Ever fertile is Italy. She proved so to me through her very barrenness and poverty. The ruggedness of the bald Apennines, the lean Ligurian coast, did but the more awaken, by contrast, the recollection of that genial nature which cherishes the luxuriant richness of our western France. I missed the animal life; I felt its absence. From the mute foliage of sombre orange-gardens I demanded the woodland birds. For the first time I perceived the seriousness of human existence when it is no longer surrounded by the grand society of innocent beings whose movements, voices, and sports are, so to speak, the smile of creation.
A revolution took place in me which I shall, perhaps, some day relate.
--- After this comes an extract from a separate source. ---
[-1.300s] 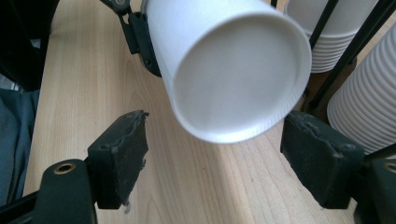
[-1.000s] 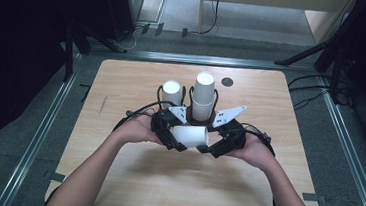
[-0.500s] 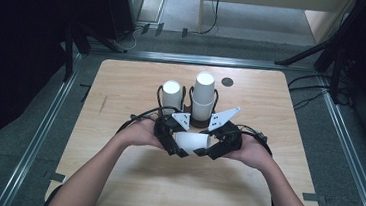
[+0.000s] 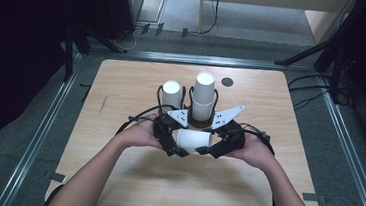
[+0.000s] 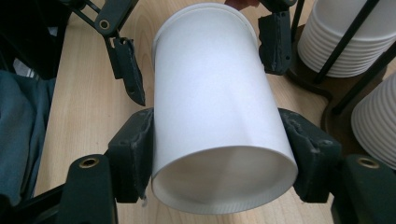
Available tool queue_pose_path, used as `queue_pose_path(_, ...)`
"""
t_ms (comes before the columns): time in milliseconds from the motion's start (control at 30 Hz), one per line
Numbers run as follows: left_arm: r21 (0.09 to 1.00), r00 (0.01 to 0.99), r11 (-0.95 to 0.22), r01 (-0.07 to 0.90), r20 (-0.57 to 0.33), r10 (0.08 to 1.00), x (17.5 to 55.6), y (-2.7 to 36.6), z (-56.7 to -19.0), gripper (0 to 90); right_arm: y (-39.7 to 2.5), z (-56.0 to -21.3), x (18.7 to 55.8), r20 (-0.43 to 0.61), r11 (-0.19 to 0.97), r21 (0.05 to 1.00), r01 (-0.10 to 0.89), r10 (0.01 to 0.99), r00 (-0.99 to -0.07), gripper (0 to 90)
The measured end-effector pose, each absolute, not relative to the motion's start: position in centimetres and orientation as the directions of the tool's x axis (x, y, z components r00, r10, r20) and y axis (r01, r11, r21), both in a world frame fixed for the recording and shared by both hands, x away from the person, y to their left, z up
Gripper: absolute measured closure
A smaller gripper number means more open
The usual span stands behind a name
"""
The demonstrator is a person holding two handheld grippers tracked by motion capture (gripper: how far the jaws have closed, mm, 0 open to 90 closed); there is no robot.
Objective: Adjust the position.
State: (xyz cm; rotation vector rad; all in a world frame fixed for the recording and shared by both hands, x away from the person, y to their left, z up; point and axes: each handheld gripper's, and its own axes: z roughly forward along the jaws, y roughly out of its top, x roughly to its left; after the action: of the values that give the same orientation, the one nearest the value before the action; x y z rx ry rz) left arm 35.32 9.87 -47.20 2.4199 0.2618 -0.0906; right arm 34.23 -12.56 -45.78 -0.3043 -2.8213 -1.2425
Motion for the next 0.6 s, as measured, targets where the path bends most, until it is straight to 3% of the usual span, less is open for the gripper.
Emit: queue_pose_path(600,0.730,0.961,-0.626,0.274,-0.180,0.210,35.04,10.63,-47.05,0.6,-13.48,-45.04,34.31,0.127,0.598,0.776,0.199,0.160,-0.979,33.1)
I returned, with all the strength of my ailing existence, to the thoughts which I had uttered, in 1846, in my book of "The People," to that City of God where the humble and simple, peasants and artisans, the ignorant and unlettered, barbarians and savages, children, and those other children, too, which we call animals, are all citizens under different titles, have all their privileges and their laws, their places at the great civic banquet. "I protest, for my part, that if any one remains in the rear whom the City still rejects and does not shelter with her rights, I myself will not enter in, but will halt upon her threshold."
Thus, all natural history I had begun to regard as a branch of the political. Every living species came, each in its humble right, striking at the gate and demanding admittance to the bosom of Democracy. Why should their elder brothers repulse them beyond the pale of those laws which the universal Father harmonizes with the law of the world?
Such, then, was my renovation, this tardy new life (vita nuova), which led me, step by step, to the natural sciences. Italy, whose influence over my destiny has always been great, was its scene, its occasion, just as, thirty years before, it had lit for me, through Vico, the first spark of the historic fire.
Beloved and beneficent nurse! Because I had for one moment shared her sorrows, suffered, dreamed with her, she bestowed on me a priceless gift, worth more than all the diamonds of Golconda. What gift? A profound sympathy of spirit, a fruitful interchange of the most intimate ideas, a perfect home-harmony in the thought of Nature.
We arrived at this goal by two paths: I, by my love of the City, by the effort of completing it through an association of self with all other beings; my wife, by religious feeling and by her filial reverence for the fatherhood of God.
Henceforth we were able, every evening, to enjoy a mutual feast.
I have already explained how this work, unknown to ourselves, grew rich, was rendered fruitful, was impelled forward, by our modest auxiliaries. They have almost always dictated it.